Под торжествующим взглядом Дуси мама, склонив голову, расписывается. Топая, они уходят, и я слышу, как Феофаниха громко спрашивает:
— Что же, божье-то и на кухне теперь запретили?
— Тьфу! Дура! — отвечает ей Робинзон.
Феофаниха снова украдкой крестит лоб, идя вслед за мужем; Кац бросает на маму такой взгляд, что кажется, она хочет пожать маме руку и сказать «крепитесь» или что-то в этом роде, а Дуся спрашивает:
— Что, поняли теперь, что и для вас законы писаны? Мама смотрит, не отвечая, на дверь кладовки, где Адам и Ева стоят в раю…
— Пойдем, мама.
Она подает мне холодную как лед руку, и мы уходим.
XX
Войдя в комнату, мама встряхивает головой, как бы отгоняя от себя мрачные мысли, и говорит:
— Надо открыть банку с молоком. Сейчас нам всем нужен горячий чай. Пойди на кухню, — просит она меня, — я отнесла молоко туда.
Я каменею.
— Мама! Разве можно?!
Я бегу на кухню. Смотрю на стол. Он пуст. На блюдце, стоящем посредине стола, тонкий круглый след от банки… банки со сгущенным американским молоком, подаренной нам Аркадием Аркадьевичем.

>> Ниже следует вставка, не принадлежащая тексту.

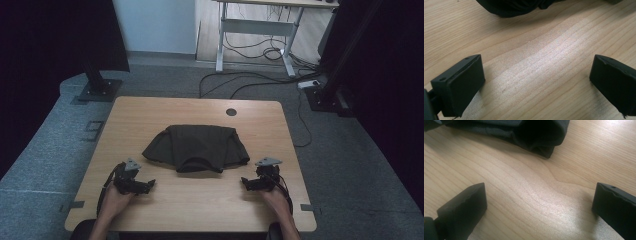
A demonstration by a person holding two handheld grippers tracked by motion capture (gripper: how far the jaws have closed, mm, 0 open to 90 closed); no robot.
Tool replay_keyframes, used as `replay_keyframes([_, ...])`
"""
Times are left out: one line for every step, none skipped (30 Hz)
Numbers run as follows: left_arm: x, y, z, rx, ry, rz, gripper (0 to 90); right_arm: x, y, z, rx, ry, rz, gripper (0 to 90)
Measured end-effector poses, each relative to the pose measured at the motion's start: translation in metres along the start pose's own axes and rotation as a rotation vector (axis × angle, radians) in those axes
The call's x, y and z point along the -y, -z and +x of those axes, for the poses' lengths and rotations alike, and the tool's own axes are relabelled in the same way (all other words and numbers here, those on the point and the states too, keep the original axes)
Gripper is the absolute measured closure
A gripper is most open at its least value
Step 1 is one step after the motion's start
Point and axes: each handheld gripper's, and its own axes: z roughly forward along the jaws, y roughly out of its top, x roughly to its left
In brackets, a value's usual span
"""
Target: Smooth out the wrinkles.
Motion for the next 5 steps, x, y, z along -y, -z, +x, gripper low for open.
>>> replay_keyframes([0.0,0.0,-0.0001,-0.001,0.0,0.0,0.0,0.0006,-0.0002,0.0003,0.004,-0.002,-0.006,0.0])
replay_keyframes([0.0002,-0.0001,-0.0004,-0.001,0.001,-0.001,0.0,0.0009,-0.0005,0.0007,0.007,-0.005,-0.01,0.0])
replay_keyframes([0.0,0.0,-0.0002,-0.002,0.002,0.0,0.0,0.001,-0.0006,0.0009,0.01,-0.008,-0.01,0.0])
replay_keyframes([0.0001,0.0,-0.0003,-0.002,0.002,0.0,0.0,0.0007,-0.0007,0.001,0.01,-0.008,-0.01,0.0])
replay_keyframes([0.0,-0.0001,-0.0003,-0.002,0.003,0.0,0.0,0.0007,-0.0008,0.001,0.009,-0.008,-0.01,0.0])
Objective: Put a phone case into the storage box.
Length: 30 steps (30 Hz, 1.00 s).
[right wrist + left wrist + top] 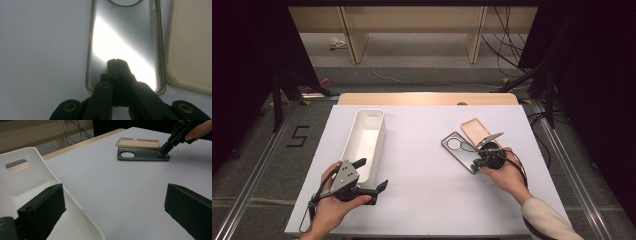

Шаги. Мама входит и смотрит на стол, потом на меня.
— Мама…
— Молчи, молчи… И ничего не говори брату!
Она прислоняется к косяку дверей и закрывает лицо руками.
— Боже! — шепчет она. — Боже! Какие ужасные люди!
— Не плачь, мама!
Но она плачет, плачет моя милая, единственная, дорогая мама… И я не могу ее утешить, не могу защитить!
— Тише, — просит она сквозь слезы, — тише… Мы не одни.